Counters tell you whether a rule fires; the trace tells you why a packet ended up where it did. Add a named counter you can read by name:

Terminal window
table inet filter {
counter ssh_accepts { }
chain input {
type filter hook input priority 0; policy drop;
ct state established,related accept
tcp dport 22 ip saddr @allowed_ssh counter name ssh_accepts accept
}
}
Terminal window
nft list counter inet filter ssh_accepts
# counter ssh_accepts {
# packets 142 bytes 9376
# }

For a flow that is being dropped and you cannot see where, mark it for tracing and watch:

Terminal window
nft add rule inet filter input ip saddr 203.0.113.5 meta nftrace set 1
nft monitor trace
# trace id 3a1f inet filter input packet: iif "eth0" ip saddr 203.0.113.5 ...
# trace id 3a1f inet filter input rule ct state invalid drop (verdict drop)

The trace names the exact rule and verdict. A common gotcha it exposes: a packet hitting ct state invalid drop because the host saw the reply but never the SYN — asymmetric routing, not a firewall mistake. Another: rules ordered so that a broad accept shadows a later drop you expected to match. The trace shows the first terminal verdict and stops, which is precisely the rule you need to move.

When the ruleset misbehaves after an edit, dump it with handles and delete surgically rather than reloading the whole file:

Terminal window
nft -a list chain inet filter input
# tcp dport 22 ip saddr @allowed_ssh accept # handle 7
nft delete rule inet filter input handle 7

Rate Limiting Without a Sidecar Daemon

nftables can do the fail2ban job itself with a dynamic set whose elements expire, plus the limit rate object. A set keyed on source address with a per-element timeout becomes a self-cleaning offender list:

Terminal window
table inet filter {
set flood {
type ipv4_addr
flags dynamic, timeout
timeout 1m
}
chain input {
type filter hook input priority 0; policy drop;
ct state established,related accept
# More than 10 new SSH conns/min from one source -> add to set, drop
tcp dport 22 ct state new \
add @flood { ip saddr limit rate over 10/minute } drop
tcp dport 22 ct state new accept
}
}

The limit rate over 10/minute matches only when the source exceeds the rate, at which point add @flood { ip saddr ... } inserts it with the set’s 1-minute timeout and the packet is dropped. No external daemon, no reload — the kernel ages entries out on its own. Inspect the live offender list with its remaining timers:

Terminal window
nft list set inet filter flood
# set flood {
# type ipv4_addr
# elements = { 203.0.113.66 expires 47s }
# }

This is the pattern that makes named sets the headline feature: the data plane mutates its own state at packet rate, and the ruleset stays static.
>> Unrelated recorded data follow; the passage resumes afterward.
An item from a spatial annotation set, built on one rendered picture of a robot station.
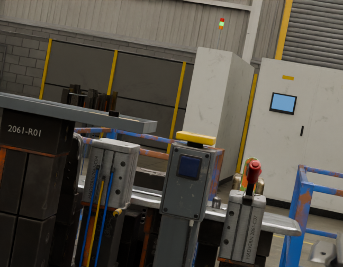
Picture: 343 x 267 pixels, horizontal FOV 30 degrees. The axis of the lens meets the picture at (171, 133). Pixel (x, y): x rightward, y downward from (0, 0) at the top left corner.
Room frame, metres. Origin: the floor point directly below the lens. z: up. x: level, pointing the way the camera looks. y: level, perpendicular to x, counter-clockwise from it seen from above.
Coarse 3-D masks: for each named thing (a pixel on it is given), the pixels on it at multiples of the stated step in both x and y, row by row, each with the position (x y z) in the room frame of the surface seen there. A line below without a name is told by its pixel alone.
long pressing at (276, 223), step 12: (84, 180) 1.41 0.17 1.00; (132, 192) 1.36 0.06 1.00; (144, 192) 1.40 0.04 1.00; (156, 192) 1.42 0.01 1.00; (144, 204) 1.29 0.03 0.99; (156, 204) 1.29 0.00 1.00; (216, 216) 1.27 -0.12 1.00; (264, 216) 1.37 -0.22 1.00; (276, 216) 1.40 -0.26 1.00; (264, 228) 1.26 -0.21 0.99; (276, 228) 1.26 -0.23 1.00; (288, 228) 1.26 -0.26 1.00
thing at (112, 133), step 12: (84, 132) 3.83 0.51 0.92; (96, 132) 4.05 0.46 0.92; (108, 132) 4.36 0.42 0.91; (120, 132) 4.37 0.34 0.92; (132, 132) 4.35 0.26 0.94; (84, 156) 3.94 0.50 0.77; (156, 156) 3.12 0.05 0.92; (168, 156) 3.11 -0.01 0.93; (216, 156) 4.20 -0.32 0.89; (216, 168) 4.20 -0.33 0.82; (216, 180) 4.20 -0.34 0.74; (216, 192) 4.24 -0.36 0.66; (192, 264) 3.90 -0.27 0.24
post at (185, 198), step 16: (176, 144) 1.02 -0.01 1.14; (176, 160) 1.01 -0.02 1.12; (208, 160) 1.00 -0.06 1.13; (176, 176) 1.01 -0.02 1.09; (208, 176) 1.00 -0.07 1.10; (176, 192) 1.01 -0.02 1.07; (192, 192) 1.00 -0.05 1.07; (208, 192) 1.03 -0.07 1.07; (160, 208) 1.01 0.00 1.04; (176, 208) 1.01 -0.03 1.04; (192, 208) 1.00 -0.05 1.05; (160, 224) 1.01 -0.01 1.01; (176, 224) 1.01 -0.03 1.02; (192, 224) 1.00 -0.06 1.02; (160, 240) 1.01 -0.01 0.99; (176, 240) 1.01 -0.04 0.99; (192, 240) 1.01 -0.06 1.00; (160, 256) 1.01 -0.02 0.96; (176, 256) 1.01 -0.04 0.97; (192, 256) 1.03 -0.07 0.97
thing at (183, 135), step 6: (180, 132) 1.01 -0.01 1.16; (186, 132) 1.03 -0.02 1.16; (180, 138) 1.01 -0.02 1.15; (186, 138) 1.01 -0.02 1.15; (192, 138) 1.01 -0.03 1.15; (198, 138) 1.01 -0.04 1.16; (204, 138) 1.01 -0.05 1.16; (210, 138) 1.01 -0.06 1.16; (192, 144) 1.03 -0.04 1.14; (198, 144) 1.03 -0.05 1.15; (204, 144) 1.01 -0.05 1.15; (210, 144) 1.01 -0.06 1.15
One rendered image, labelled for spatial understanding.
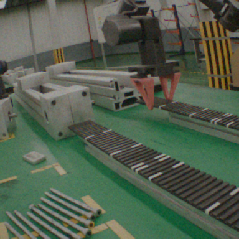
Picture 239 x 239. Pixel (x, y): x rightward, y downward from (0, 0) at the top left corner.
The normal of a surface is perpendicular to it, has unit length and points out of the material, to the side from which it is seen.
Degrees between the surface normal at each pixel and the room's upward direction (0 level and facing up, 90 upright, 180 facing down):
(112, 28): 90
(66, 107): 90
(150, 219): 0
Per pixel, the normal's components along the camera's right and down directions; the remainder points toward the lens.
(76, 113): 0.46, 0.17
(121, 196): -0.17, -0.95
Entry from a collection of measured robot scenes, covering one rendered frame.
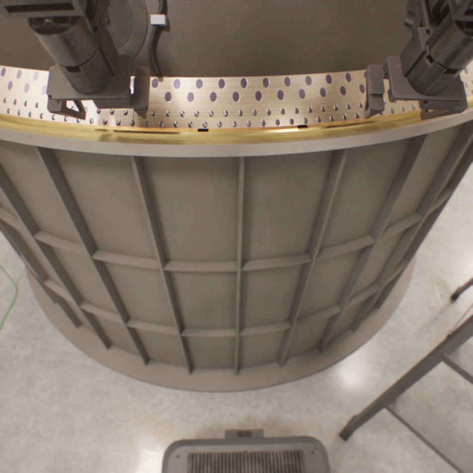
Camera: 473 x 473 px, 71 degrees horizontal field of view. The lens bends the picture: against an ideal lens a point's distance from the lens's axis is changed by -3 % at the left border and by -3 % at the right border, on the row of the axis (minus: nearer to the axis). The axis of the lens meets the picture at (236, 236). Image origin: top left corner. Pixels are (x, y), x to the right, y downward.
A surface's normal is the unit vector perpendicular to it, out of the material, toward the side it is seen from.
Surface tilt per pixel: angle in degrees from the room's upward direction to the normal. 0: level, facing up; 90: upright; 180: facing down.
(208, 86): 43
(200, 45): 62
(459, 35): 109
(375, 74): 30
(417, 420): 0
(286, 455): 0
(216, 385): 0
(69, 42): 117
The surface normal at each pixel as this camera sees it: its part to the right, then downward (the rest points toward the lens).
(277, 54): 0.12, 0.36
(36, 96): -0.16, 0.02
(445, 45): -0.82, 0.56
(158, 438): 0.01, -0.65
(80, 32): 0.89, 0.45
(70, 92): 0.02, -0.19
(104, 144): -0.14, 0.75
Migrating Without a Big Bang

You do not have to convert everything at once. iptables-translate converts individual rules so you can learn the mapping:

Terminal window
iptables-translate -A INPUT -p tcp --dport 22 -j ACCEPT
# nft add rule ip filter INPUT tcp dport 22 counter accept

Translate your existing ruleset, read it, then rewrite it properly using sets and maps — the mechanical translation works but misses the whole point. The value of nftables is not 1:1 rule parity; it is that a firewall built around named sets and verdict maps is shorter, faster, and actually readable six months later when you have to change it.